Natural Language Generation (NLG) is a subfield of Natural Language Processing (NLP) that focuses on automatically generating human-like text.
With the rapid advancement of AI technologies, NLG has become an important tool for various industries, including finance, healthcare, and media, to name a few.
In this article, we will discuss what you need to know about NLG, its key concepts, applications, and the factors that affect its quality.
What is NLG, and how does it work?
NLG uses AI techniques such as machine learning and rule-based systems to produce text. The input to an NLG system can be structured or unstructured data or a combination of both.
Structured data refers to information organized in a pre-defined format, such as a spreadsheet or database. Unstructured data refers to information not organized in a pre-defined format, such as text or images.
The output text can be used for various purposes, such as summarizing information, generating reports, creating content, etc.
What are the applications of NLG?
One of the key benefits of NLG is its ability to automate the process of generating reports, summaries, and other forms of text.

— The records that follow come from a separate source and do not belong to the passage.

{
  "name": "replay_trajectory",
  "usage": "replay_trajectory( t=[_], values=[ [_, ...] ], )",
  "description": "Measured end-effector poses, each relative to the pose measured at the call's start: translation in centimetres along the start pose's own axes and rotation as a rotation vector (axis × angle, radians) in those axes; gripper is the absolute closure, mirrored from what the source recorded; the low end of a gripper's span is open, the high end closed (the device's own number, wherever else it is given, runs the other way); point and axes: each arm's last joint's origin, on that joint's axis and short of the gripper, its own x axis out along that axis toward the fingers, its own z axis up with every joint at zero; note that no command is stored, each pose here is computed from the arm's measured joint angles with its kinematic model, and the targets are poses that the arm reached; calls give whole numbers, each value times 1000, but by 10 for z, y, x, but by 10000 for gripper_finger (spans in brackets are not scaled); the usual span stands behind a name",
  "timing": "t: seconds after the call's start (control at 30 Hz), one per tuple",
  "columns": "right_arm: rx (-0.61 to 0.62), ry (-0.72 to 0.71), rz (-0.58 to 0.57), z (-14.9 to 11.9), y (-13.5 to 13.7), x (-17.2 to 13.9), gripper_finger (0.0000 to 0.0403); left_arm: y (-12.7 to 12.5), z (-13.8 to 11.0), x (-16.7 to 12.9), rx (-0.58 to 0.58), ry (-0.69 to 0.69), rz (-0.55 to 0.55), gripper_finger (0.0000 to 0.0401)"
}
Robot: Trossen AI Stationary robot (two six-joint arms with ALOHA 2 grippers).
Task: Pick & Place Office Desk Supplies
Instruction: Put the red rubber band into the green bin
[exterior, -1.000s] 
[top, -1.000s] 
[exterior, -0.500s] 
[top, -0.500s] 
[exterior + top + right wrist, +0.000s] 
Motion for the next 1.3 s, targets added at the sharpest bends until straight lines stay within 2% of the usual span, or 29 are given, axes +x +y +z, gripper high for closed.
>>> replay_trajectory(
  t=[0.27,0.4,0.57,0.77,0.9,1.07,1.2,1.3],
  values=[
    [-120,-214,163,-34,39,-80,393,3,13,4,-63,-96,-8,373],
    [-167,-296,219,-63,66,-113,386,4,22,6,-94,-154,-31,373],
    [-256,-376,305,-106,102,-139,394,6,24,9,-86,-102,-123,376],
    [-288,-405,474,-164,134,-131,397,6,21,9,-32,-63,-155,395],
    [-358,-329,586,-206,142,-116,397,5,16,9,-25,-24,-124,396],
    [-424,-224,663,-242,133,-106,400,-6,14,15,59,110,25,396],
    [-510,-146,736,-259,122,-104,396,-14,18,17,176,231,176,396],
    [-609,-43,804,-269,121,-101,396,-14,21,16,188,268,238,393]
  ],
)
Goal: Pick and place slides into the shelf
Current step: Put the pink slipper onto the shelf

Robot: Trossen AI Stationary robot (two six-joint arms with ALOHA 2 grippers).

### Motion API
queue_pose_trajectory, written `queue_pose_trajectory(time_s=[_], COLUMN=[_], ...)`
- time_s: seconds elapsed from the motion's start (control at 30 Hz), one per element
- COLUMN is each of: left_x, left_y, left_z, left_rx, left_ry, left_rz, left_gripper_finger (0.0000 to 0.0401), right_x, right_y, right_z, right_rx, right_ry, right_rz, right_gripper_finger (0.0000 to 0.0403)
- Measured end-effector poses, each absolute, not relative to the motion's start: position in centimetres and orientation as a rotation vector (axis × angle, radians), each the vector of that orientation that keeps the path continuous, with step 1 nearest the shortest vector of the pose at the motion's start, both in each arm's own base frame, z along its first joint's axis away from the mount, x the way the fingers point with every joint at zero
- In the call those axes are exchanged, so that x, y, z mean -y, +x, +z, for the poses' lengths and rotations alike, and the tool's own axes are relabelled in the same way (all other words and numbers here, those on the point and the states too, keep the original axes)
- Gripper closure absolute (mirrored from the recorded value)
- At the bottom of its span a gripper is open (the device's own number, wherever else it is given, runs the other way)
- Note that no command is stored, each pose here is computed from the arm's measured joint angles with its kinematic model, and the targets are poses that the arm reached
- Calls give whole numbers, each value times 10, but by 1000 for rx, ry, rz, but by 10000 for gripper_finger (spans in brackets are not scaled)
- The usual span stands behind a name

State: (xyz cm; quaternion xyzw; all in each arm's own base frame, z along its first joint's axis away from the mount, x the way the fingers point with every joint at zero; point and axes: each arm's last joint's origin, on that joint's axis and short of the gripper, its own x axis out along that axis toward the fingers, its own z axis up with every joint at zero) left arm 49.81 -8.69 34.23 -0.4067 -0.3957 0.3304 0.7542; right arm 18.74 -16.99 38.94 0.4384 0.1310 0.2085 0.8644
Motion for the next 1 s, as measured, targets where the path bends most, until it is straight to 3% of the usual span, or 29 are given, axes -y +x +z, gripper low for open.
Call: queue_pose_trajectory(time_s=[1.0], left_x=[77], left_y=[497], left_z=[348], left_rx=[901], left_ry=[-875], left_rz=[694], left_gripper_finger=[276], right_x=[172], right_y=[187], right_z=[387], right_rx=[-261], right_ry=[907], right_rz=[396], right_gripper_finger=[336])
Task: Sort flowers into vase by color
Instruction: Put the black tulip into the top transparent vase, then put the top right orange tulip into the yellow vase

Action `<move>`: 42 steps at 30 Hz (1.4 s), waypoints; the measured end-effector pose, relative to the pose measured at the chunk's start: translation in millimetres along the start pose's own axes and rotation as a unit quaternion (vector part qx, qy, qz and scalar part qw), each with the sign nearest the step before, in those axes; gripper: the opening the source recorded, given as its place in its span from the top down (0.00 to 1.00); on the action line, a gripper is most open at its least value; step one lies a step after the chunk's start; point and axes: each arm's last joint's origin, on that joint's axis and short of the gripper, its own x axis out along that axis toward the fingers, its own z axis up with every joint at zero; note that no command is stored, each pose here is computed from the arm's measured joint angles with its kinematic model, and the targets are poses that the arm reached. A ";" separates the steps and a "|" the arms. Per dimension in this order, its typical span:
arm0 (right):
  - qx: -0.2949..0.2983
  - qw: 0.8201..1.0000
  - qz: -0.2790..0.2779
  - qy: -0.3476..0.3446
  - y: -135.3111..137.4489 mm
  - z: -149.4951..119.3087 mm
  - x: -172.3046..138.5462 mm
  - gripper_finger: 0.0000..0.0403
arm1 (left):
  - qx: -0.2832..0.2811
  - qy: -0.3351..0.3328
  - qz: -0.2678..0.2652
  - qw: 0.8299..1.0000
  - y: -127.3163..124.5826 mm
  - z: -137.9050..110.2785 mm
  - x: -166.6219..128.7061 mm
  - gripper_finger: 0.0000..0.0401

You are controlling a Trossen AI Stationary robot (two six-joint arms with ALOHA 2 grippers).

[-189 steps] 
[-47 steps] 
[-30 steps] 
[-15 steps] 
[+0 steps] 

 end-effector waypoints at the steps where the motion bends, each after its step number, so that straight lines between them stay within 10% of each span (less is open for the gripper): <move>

It can save time and resources for organizations and improve the accuracy and consistency of the generated text.
For example, in finance, NLG can be used to generate financial reports, summaries, and investment recommendations. In healthcare, it can be used to generate patient reports, medical summaries, and treatment plans.
Supporting text styles and tones
NLG systems can also generate texts in different styles and tones, depending on the intended audience and purpose.
For example, an NLG system designed for a news website can generate articles in a neutral tone while one designed for a marketing campaign can generate text in a more persuasive tone.
This flexibility makes NLG a versatile tool that can be adapted to a wide range of applications.
Evaluation of texts
Another important aspect of NLG is the evaluation of the generated text. It involves comparing the generated text to human-written text to assess its quality and similarity.
There are several metrics used for this evaluation, such as BLEU, ROUGE, and METEOR, which measure the similarity of the generated text to the reference text. The results of these evaluations can be used to improve the models and algorithms used in NLG.
Limitations of the NLG
However, the quality of NLG depends on several factors, including the data used, the models used, and the evaluation metrics used.
The data used for training and testing the NLG system must be high quality and representative of the target domain. The models must be well-designed and optimized for the specific task at hand. The evaluation metrics used must be appropriate and reflect the goals of the NLG system. It is also important to note that NLG is still a developing field, and there is still much room for improvement.
For example, current NLG systems struggle with understanding the context and meaning of the input data, leading to errors or inaccuracies in the generated text.
However, with continued research and development, these limitations are likely to be overcome, and NLG will become an even more powerful tool.
All in all, Natural Language Generation is a fascinating and rapidly growing field that has the potential to revolutionize the way we generate text.
Its benefits are numerous, and its applications are diverse, making it a valuable tool for organizations looking to automate the process of generating text.
However, to achieve high-quality results, it is critical to carefully consider the data, models, and evaluation metrics used, as well as to continue to push the boundaries of what is possible with NLG.